=== Begin Enclosure ===
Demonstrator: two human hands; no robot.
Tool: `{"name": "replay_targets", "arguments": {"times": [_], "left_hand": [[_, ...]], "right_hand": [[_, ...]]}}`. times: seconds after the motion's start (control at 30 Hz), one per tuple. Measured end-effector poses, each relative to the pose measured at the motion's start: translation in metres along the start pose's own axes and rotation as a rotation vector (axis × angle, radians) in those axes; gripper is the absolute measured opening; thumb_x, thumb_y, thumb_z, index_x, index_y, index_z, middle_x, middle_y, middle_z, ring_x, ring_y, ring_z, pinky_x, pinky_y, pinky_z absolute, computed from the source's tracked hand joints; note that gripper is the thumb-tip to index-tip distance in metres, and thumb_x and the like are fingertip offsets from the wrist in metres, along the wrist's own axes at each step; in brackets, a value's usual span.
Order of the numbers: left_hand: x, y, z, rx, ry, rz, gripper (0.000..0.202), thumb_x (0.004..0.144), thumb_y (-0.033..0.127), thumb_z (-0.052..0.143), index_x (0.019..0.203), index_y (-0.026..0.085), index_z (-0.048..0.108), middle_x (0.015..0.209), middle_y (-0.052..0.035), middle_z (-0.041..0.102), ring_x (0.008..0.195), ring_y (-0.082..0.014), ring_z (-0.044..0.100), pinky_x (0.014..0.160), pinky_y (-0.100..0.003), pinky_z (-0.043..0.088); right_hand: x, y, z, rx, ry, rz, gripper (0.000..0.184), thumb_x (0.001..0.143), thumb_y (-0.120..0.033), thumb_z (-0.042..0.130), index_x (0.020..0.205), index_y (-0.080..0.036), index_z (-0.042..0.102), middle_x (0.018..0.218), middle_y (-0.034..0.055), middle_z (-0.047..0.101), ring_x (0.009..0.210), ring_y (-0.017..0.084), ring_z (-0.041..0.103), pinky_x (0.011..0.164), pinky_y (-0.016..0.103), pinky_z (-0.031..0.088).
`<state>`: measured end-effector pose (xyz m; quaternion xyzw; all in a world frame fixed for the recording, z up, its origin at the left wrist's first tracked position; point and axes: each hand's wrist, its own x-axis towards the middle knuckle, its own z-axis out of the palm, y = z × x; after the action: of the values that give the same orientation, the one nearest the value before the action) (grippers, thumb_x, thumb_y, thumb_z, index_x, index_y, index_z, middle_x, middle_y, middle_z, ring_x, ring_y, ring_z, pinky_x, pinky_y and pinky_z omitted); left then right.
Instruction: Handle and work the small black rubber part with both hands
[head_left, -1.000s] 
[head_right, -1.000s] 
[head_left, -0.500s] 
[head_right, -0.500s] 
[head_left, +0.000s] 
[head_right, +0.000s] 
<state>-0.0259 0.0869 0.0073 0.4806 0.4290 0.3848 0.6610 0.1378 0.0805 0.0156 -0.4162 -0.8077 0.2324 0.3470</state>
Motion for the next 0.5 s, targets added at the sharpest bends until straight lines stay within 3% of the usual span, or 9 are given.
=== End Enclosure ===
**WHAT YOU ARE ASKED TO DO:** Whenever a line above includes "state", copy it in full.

**YOUR SOLUTION:**
`<state>`: measured end-effector pose (xyz m; quaternion xyzw; all in a world frame fixed for the recording, z up, its origin at the left wrist's first tracked position; point and axes: each hand's wrist, its own x-axis towards the middle knuckle, its own z-axis out of the palm, y = z × x; after the action: of the values that give the same orientation, the one nearest the value before the action) (grippers, thumb_x, thumb_y, thumb_z, index_x, index_y, index_z, middle_x, middle_y, middle_z, ring_x, ring_y, ring_z, pinky_x, pinky_y and pinky_z omitted); left then right.
<state>-0.0259 0.0869 0.0073 0.4806 0.4290 0.3848 0.6610 0.1378 0.0805 0.0156 -0.4162 -0.8077 0.2324 0.3470</state>

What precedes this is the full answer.